Thus, even if the risks of CT scanning are small per scan, given the sheer volume of scans, the risk does translate into events. It is estimated, although not yet proved, that approximately 0.4% of all cancer in the United States may be attributed to CT scanning. Radiation risk should be responsibly and knowledgeably addressed whenever cardiac CT (CCT), coronary computed tomographic angiography (CTA), electron beam CT (EBCT), or other type of CT scanning is being considered or when nuclear testing or any form of imaging that entails radiation exposure to patients is an option.

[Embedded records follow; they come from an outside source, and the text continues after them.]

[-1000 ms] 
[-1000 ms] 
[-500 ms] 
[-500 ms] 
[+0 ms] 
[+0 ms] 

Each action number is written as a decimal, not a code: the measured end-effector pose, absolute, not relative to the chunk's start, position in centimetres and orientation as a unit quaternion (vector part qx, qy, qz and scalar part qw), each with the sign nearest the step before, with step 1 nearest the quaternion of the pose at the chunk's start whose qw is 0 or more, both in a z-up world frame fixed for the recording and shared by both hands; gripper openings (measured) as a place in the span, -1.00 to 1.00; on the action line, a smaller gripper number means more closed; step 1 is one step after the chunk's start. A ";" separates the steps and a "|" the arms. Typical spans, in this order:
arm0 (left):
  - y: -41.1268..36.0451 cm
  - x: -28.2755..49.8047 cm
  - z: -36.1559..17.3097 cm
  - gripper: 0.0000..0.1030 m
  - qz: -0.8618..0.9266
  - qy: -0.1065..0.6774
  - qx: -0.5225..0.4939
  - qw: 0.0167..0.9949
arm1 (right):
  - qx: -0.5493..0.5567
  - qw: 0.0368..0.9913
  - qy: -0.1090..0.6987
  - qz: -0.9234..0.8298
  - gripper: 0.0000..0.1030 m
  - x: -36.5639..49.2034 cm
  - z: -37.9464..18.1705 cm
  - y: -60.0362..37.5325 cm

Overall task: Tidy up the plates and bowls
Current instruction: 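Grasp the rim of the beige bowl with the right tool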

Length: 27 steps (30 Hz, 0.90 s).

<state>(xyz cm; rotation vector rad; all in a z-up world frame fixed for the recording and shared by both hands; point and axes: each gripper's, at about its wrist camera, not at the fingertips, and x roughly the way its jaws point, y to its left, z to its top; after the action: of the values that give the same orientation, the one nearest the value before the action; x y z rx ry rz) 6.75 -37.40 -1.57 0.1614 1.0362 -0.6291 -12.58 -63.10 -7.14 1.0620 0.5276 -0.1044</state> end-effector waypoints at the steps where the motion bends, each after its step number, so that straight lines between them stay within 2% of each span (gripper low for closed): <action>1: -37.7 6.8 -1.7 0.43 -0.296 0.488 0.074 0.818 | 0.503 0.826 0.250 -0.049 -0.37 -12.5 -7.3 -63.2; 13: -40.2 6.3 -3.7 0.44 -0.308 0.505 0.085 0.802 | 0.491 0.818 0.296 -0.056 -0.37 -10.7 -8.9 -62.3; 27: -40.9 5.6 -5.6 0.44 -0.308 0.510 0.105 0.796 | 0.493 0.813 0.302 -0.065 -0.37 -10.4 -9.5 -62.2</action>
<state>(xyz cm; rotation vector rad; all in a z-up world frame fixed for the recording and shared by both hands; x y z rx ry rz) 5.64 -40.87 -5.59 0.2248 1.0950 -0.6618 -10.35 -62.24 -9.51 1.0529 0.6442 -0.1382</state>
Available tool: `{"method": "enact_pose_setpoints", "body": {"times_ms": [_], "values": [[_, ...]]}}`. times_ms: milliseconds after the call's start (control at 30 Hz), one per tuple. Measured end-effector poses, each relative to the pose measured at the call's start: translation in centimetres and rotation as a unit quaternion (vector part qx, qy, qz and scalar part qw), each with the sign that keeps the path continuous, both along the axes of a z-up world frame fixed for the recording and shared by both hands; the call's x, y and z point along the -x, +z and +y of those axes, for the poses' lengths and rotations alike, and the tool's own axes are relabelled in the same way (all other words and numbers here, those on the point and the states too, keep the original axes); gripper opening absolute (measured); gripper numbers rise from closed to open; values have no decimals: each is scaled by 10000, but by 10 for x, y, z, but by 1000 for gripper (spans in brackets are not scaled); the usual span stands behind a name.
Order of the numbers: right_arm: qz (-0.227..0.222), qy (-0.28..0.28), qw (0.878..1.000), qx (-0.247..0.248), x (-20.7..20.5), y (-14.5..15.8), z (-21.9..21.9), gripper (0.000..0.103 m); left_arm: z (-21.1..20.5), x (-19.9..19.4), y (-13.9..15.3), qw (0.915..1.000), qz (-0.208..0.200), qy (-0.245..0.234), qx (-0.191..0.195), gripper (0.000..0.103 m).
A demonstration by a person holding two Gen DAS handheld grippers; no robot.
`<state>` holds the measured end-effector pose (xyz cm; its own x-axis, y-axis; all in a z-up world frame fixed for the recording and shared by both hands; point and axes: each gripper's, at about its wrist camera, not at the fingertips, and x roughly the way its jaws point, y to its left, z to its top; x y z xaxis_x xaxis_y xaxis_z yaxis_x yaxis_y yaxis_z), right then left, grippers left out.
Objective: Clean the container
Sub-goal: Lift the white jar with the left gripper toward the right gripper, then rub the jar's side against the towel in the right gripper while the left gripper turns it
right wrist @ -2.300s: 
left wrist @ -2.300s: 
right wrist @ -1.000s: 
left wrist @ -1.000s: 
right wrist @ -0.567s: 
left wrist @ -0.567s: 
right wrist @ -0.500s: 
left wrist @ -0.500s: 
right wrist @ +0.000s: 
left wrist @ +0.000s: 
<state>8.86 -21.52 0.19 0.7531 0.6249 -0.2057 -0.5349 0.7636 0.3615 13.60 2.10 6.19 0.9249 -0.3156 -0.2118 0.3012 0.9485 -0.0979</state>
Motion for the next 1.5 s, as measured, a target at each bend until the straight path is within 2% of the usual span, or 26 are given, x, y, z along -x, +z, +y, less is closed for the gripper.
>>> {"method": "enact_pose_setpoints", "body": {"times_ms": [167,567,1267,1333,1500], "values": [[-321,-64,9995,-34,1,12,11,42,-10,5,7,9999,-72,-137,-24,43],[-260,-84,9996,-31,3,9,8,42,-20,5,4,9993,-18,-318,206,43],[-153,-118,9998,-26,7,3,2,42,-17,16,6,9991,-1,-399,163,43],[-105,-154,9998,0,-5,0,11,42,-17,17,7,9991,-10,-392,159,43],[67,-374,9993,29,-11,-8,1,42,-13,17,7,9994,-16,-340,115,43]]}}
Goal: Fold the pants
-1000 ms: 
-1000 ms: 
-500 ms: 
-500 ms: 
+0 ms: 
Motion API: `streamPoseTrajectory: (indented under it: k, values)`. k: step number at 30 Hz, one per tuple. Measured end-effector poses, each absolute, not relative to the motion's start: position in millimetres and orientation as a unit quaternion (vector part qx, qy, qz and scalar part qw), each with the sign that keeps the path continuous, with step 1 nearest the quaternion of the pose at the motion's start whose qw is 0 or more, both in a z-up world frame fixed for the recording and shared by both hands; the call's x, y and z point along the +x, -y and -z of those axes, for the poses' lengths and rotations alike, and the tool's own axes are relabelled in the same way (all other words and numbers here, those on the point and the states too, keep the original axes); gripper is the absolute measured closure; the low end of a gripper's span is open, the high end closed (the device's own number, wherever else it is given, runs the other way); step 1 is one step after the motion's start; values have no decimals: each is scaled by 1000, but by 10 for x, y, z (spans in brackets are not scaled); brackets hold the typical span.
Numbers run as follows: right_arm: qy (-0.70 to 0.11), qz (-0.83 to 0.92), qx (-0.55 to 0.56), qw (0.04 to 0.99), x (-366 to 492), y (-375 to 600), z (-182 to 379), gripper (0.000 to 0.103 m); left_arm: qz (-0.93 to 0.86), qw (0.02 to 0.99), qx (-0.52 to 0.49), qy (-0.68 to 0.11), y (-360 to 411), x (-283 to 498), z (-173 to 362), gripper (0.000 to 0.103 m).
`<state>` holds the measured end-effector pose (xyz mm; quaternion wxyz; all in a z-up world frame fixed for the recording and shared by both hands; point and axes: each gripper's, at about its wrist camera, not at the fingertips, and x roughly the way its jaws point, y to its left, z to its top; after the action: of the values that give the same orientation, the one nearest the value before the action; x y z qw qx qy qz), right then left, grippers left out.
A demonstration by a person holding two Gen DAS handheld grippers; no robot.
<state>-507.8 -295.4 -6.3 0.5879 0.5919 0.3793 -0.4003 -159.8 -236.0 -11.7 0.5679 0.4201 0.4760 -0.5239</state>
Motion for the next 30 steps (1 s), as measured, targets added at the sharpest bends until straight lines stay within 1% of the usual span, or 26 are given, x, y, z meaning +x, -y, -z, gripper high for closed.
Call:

The actual risks of medical radiation are neither tabulated nor known; currently, they have been estimated only by models that understandably engender some controversy. The models are based on data from nuclear blasts over Hiroshima and Nagasaki, from the Chernobyl nuclear reactor leak, and from exposure of individuals engaged in nuclear testing for medical purposes, as well as from patients exposed to radiation. Unfortunately, more real data pertaining to emerged cancer risks in patients undergoing CT scanning for reasons other than cancer have never been gathered. It is a sobering fact that much medical diagnostic testing entails radiation exposure equivalent to what occurred at the periphery of Hiroshima and Nagasaki, whose populations, followed for half a century, did exhibit excessive rates of cancer.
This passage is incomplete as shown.